Mark Berry, executive director of the Downeast Lakes Land Trust, will be leaving the trust to become president and CEO of the Schoodic Institute at Acadia National Park, the two organizations announced Wednesday.
Berry, who lives in Princeton and has led the trust for eight years, will begin his new duties June 6.
The Schoodic Institute in Winter Harbor supports the Schoodic Education and Research Center of Acadia National Park; it is the largest of 20 research learning centers located at national parks. The center, co-managed by the the institute and the National Park Service, supports scientific research in the park and throughout the region, providing professional development for teachers and educating students.
While leading the trust, which is based in Grand Lake Stream, Berry achieved an “extraordinary track record,” said Alan Goldstein, chairman of the institute’s board.

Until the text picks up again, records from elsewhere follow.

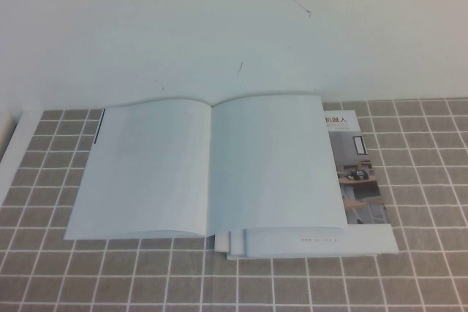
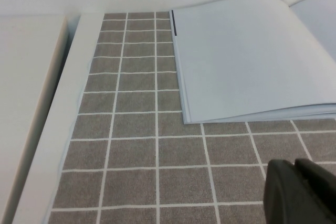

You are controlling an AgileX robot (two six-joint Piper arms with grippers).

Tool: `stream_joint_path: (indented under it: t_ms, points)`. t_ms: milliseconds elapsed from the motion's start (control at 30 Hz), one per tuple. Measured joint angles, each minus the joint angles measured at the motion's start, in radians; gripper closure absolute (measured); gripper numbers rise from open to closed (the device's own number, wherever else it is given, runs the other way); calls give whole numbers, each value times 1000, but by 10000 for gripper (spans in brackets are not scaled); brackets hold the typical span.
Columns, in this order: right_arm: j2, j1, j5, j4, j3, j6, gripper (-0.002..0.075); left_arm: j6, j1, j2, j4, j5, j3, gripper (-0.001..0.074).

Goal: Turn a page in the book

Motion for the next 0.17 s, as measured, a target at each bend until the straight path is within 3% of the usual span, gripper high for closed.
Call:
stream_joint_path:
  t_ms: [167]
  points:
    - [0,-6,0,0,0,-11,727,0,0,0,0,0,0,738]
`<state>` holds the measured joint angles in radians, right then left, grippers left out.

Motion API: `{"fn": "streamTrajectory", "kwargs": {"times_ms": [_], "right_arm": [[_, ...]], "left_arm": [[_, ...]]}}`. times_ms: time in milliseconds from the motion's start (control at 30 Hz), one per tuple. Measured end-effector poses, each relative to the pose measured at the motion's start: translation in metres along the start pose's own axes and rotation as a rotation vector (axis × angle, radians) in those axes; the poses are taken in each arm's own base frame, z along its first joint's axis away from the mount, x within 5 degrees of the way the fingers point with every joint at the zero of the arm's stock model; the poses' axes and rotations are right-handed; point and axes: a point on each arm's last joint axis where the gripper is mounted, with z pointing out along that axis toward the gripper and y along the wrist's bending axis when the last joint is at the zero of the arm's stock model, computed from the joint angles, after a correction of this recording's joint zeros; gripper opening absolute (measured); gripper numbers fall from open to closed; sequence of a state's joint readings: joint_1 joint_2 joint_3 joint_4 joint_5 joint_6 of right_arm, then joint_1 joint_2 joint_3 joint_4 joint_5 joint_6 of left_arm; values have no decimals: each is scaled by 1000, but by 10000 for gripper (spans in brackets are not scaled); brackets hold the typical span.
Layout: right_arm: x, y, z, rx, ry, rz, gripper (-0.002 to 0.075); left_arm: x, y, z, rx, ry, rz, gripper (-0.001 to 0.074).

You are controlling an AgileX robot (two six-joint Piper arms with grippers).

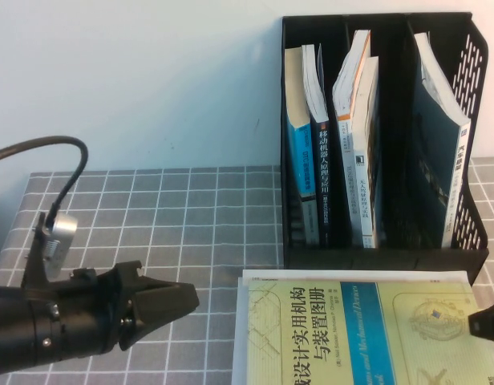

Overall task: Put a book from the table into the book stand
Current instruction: Push book with right arm

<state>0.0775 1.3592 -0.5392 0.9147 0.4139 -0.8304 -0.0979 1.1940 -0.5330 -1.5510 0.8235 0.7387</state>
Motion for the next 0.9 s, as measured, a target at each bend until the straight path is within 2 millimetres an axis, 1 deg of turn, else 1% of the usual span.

“He has been a leader in demonstrating how conservation and associated habitat restoration, outdoor education and recreation can directly improve the lives of the people living and working in our local communities,” said Goldstein in an announcement distributed by the institute. “Mark’s academic and naturalist background also makes him ideally suited to lead Schoodic Institute, as does his extensive successful experience in raising funds for major environmental projects.”
“The success of Schoodic Institute is one of Acadia National Park’s highest priorities,” said park Superintendent Sheridan Steele. The institute is “expanding the role of Acadia National Park to be a hotspot for vital research and education about our changing environment,” he said.
“We are very fortunate to have someone of Mark Berry’s caliber taking the helm,” added Steele.
Berry, who was raised in Scarborough, Maine, earned a master’s degree from the University of Colorado and a bachelor’s degree from Dartmouth College. Prior to his employment by the trust, he managed Oregon’s 34,000-acre Pine Creek Conservation Area.
“I’m excited to get started and grateful for the confidence placed in me by the Schoodic Institute board of directors,” said Berry. “I will be working to help the institute and its partners further develop its programs and capitalize on its location and facilities within Acadia to grow into a leading center for environmental research and education on the Maine coast.”
Berry succeeds Michael Soukup, former chief scientist of the National Park Service. Soukup, who was president of the institute for three years, is now serving as its director of science.
During Berry’s tenure, the trust completed the Downeast Lakes Forestry Partnership campaign, expanded the Farm Cove Community Forest to 34,000 acres through purchase of the 7,000-acre Wabassus Lake Tract, and launched the 22,000-acre West Grand Lake Community Forest Project.
“Mark has been crucial in establishing the trust’s strong reputation for careful stewardship of its land; he leaves the organization in excellent position to thrive long into the future,” said trust president Sydney Lea in an announcement.
Downeast Lakes Land Trust has put in place an interim management committee of directors led by vice president and director Lee Whitely and has begun a search for a new executive director.